La Corte dei conti segnala un calo “anomalo” del 2,2%. Questo a fronte di un aumento della spesa sul personale, che però in Calabria non si è tradotto in più medici, abbastanza per poter far fronte ad una carenza senza precedenti. Nel frattempo l’andamento ha portato “ad una crescita degli oneri del personale di circa il 10 per cento nel triennio nelle regioni”. Fortissimo l’aumento anche sull’utilizzo di beni terzi, principalmente canoni di noleggio per attrezzature sanitarie e non. E intanto gli ospedali sono in affanno in Calabria nessuna azienda è riuscita a recuperare i volumi del 2019 e il livello di spesa è ben al di sotto dei livelli pre crisi.

“Sull’andamento della spesa – scrive la Corte dei conti – hanno inciso le misure di ristoro dei costi fissi sostenuti nei periodi di sospensione, oltre che le remunerazioni legate a prestazioni e tariffe Covid quando assicurate dalle strutture private accreditate”. E questo non è il caso della Calabria che non ha mai speso completamente i fondi Covid né sono stati trasferiti alle strutture private. In mezzo c’è anche il disastro dei costi, sensibilmente aumentati per effetto della crisi globale. Crescita pronunciata su riscaldamento e servizi informativi. La Calabria per esempio viene segnalato un aumento del 48,4%. Malissimo invece gli screening. Nessuna regione in Italia è riuscita a recuperare le liste d’attesa rispetto a quanto programmato, ma in Calabria la situazione è particolarmente grave. “rispettivamente il 73 e il 62 per cento nella media nazionale. Valori che scendono al 34 e al 9 per cento in Calabria e al 21 e 16 per cento in Campania”.

La regione non migliora neanche sulle quote di interventi (colicistectomie laparoscopiche) con degenza inferiore a 3 giorni. Indice di inappropriatezza elevata delle prestazioni. “In termini di tempestività e sicurezza delle cure – scrive la Corte dei Conti – si rileva un arretramento nel numero di interventi per rottura del collo del femore effettuati entro il secondo giorno dal ricovero, termine previsto in conformità alle linee guida internazionali per ottenere un buon esito dell’operazione. Solo tre delle regioni in Piano di rientro (Lazio, Puglia e Sicilia) superano nel 2021 la soglia minima del 60 per cento, nelle restanti regioni tale percentuale scende significativamente, ponendosi al 45,1 in Calabria”.

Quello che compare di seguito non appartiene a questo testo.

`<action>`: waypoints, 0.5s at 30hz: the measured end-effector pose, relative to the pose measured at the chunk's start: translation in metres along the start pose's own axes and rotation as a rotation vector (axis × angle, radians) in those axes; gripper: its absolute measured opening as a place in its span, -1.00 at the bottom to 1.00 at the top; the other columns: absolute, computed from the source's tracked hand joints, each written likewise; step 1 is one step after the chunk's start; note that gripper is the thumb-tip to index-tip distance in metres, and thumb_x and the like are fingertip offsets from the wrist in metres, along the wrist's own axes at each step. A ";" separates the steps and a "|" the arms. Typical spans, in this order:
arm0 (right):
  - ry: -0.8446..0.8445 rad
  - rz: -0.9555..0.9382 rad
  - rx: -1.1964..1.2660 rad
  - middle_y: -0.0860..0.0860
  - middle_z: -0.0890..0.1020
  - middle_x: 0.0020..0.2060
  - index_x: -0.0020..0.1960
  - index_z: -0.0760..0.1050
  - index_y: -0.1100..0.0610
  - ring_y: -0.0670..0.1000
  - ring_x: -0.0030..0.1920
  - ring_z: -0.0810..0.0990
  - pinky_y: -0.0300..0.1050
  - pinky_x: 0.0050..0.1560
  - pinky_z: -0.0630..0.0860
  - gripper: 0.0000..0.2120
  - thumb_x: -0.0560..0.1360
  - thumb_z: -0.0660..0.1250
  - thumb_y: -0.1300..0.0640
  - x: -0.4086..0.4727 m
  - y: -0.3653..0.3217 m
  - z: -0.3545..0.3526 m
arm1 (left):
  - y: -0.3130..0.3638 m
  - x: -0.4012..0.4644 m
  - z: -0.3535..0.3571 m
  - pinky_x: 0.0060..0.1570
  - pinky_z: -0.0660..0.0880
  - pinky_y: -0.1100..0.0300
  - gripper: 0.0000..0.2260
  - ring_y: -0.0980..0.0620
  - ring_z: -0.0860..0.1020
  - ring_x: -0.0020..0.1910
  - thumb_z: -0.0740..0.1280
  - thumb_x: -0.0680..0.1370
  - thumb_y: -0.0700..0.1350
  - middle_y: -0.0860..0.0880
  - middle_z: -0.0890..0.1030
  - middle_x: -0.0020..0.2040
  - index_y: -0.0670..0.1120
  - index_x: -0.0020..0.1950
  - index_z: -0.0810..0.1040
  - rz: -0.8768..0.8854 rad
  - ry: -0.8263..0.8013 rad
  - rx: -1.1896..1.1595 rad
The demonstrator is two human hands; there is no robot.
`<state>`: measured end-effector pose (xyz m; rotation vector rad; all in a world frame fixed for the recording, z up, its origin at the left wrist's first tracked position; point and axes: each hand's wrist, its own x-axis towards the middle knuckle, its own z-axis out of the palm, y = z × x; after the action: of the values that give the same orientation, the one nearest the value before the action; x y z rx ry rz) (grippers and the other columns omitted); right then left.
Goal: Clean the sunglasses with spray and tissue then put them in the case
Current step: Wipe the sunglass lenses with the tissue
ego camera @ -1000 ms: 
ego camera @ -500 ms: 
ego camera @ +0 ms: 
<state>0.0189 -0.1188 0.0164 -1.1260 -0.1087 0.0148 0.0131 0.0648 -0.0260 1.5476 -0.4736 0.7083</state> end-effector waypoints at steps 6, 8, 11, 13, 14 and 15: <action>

L’inappropriatezza è anche nel ricorso sistematico al taglio cesareo nei parti primari. La soglia massima è del 25%, in Calabria è al 34,6%. Malissimo anche i dati sul soccorso. I tempi medi di risposta delle ambulanze dalla chiamata all’arrivo sul posto aumentano ancora, arrivando a 30 minuti nel 2021. Nel complesso “tutte le regioni meridionali presentano saldi negativi, da correlare alla scarsa qualità delle erogazioni prestate, con valori particolarmente elevati in Calabria (-26.186 ricoveri)”.